## What you have to do
Word for word, write the lines below out again, with no pictures.

[Records from a dataset]
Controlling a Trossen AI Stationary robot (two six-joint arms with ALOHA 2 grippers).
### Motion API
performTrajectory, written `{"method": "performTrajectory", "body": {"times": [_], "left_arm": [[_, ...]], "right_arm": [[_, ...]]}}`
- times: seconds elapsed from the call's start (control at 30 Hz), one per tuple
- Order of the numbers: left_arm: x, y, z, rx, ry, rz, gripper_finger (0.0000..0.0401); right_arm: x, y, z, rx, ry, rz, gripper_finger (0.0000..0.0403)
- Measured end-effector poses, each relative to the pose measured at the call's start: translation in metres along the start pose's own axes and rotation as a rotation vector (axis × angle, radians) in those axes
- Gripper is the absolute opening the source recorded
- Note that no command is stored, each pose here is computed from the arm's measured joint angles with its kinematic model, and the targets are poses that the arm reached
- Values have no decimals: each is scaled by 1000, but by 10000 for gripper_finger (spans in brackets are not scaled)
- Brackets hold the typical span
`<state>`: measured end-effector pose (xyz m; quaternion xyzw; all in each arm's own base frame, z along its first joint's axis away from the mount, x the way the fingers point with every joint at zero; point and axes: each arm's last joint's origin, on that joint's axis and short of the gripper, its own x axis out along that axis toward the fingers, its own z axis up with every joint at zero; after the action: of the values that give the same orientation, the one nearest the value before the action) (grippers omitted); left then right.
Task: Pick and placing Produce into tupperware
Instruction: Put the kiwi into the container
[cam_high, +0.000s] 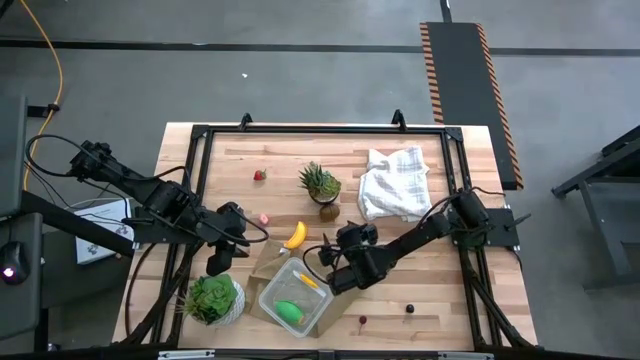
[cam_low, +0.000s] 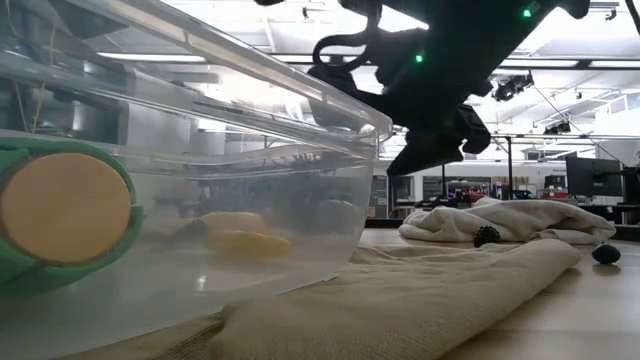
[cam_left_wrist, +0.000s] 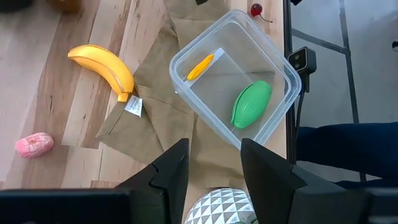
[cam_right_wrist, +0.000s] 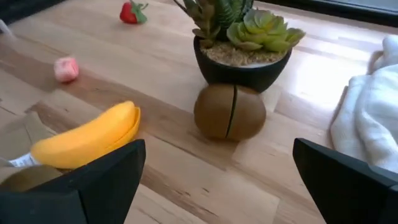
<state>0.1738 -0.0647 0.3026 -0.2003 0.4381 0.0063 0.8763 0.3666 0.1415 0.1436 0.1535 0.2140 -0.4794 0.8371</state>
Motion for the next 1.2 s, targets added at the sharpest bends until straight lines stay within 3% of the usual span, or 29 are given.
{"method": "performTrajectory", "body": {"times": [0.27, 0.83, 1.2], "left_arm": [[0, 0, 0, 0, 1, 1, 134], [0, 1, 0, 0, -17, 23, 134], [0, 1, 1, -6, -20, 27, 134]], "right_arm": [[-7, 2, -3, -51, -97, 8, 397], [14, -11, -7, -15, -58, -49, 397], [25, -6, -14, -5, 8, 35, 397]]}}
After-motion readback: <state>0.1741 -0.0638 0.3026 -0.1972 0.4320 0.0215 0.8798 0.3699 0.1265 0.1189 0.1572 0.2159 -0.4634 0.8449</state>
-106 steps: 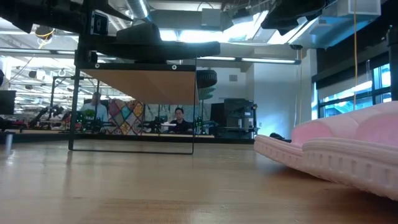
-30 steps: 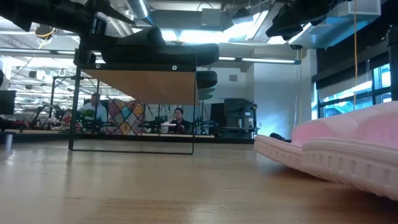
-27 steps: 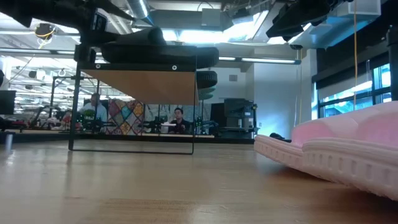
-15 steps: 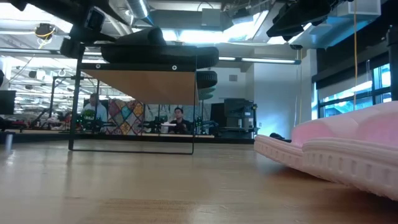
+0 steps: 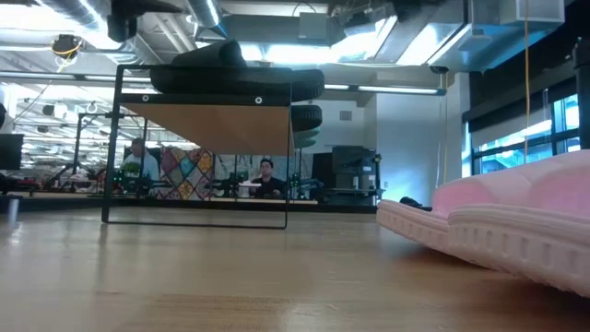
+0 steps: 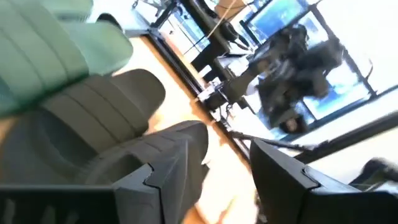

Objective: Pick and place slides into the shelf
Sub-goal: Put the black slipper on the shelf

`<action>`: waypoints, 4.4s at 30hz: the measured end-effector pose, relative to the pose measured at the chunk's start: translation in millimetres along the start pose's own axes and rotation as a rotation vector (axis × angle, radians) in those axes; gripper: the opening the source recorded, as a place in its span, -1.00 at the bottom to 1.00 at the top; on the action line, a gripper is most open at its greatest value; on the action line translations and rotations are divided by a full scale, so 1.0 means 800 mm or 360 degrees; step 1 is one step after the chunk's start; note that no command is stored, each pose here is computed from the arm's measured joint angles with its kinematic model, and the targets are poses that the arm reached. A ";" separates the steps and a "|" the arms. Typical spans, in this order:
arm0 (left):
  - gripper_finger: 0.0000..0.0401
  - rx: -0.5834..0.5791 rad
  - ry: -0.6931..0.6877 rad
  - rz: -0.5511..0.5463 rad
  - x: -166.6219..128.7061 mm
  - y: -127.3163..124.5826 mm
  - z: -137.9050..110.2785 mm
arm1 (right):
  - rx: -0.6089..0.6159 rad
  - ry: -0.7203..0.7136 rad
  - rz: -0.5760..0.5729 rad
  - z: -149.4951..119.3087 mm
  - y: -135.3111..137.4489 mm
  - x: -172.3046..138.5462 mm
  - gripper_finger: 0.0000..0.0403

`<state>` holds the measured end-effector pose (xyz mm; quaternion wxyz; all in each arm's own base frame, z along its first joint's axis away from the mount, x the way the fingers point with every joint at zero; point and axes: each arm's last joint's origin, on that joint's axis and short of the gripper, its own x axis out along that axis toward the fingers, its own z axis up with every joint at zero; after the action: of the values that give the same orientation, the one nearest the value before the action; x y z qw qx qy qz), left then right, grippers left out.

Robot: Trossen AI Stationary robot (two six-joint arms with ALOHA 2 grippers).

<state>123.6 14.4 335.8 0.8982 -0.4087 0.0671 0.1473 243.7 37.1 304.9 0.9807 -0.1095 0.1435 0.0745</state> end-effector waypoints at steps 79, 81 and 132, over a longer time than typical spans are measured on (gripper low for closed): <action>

## Answer to this task
Controlling a Trossen AI Stationary robot (two six-joint arms with ALOHA 2 grippers).
### Motion API
performTrajectory, written `{"method": "performTrajectory", "body": {"times": [_], "left_arm": [[_, ...]], "right_arm": [[_, ...]]}}`
- times: seconds elapsed from the call's start (control at 30 Hz), one per tuple
- Order of the numbers: left_arm: x, y, z, rx, ry, rz, gripper_finger (0.0000..0.0401); right_arm: x, y, z, rx, ry, rz, gripper_finger (0.0000..0.0403)
- Measured end-effector poses, each relative to the pose measured at the call's start: translation in metres along the start pose's own axes and rotation as a rotation vector (axis × angle, radians) in those axes
- Gripper is the absolute opening the source recorded
- Note that no command is stored, each pose here is computed from the arm's measured joint angles with its kinematic model, and the targets are poses that the arm reached
- Values have no decimals: each is scaled by 1000, but by 10000 for gripper_finger (spans in brackets are not scaled)
- Brackets hold the typical span
`<state>`: measured end-effector pose (xyz m; quaternion xyzw; all in each arm's own base frame, z along its first joint's axis away from the mount, x the way the fingers point with every joint at zero; point and axes: each arm's last joint's origin, on that joint's axis and short of the gripper, its own x axis out along that axis toward the fingers, its own z axis up with every joint at zero; after the action: of the values that give the same orientation, the one nearest the value before the action) (grippers omitted); left then right.
Task: Pick and placing Produce into tupperware
Instruction: Put the kiwi into the container
[cam_high, +0.000s] 
[cam_low, +0.000s] 
[cam_left_wrist, +0.000s] 
[cam_right_wrist, +0.000s] 
<state>0.1738 -0.0647 0.3026 -0.2003 0.4381 0.0063 0.8763 0.3666 0.1415 0.1436 0.1535 0.2140 -0.4794 0.8371</state>
Motion for the next 1.2 s, targets added at the sharpest bends until straight lines stay within 3% of the usual span, or 29 are given.
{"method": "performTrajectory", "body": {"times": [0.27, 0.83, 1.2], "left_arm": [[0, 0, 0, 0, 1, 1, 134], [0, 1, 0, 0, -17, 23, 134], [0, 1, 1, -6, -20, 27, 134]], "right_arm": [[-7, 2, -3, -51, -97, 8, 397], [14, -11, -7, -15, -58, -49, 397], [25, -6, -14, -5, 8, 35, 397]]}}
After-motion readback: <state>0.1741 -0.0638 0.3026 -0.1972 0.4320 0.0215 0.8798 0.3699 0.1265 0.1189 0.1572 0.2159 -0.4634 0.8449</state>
-106 steps: 
-30 steps: 
-27 steps: 
-15 steps: 
+0 steps: 
+0 steps: 

Objective: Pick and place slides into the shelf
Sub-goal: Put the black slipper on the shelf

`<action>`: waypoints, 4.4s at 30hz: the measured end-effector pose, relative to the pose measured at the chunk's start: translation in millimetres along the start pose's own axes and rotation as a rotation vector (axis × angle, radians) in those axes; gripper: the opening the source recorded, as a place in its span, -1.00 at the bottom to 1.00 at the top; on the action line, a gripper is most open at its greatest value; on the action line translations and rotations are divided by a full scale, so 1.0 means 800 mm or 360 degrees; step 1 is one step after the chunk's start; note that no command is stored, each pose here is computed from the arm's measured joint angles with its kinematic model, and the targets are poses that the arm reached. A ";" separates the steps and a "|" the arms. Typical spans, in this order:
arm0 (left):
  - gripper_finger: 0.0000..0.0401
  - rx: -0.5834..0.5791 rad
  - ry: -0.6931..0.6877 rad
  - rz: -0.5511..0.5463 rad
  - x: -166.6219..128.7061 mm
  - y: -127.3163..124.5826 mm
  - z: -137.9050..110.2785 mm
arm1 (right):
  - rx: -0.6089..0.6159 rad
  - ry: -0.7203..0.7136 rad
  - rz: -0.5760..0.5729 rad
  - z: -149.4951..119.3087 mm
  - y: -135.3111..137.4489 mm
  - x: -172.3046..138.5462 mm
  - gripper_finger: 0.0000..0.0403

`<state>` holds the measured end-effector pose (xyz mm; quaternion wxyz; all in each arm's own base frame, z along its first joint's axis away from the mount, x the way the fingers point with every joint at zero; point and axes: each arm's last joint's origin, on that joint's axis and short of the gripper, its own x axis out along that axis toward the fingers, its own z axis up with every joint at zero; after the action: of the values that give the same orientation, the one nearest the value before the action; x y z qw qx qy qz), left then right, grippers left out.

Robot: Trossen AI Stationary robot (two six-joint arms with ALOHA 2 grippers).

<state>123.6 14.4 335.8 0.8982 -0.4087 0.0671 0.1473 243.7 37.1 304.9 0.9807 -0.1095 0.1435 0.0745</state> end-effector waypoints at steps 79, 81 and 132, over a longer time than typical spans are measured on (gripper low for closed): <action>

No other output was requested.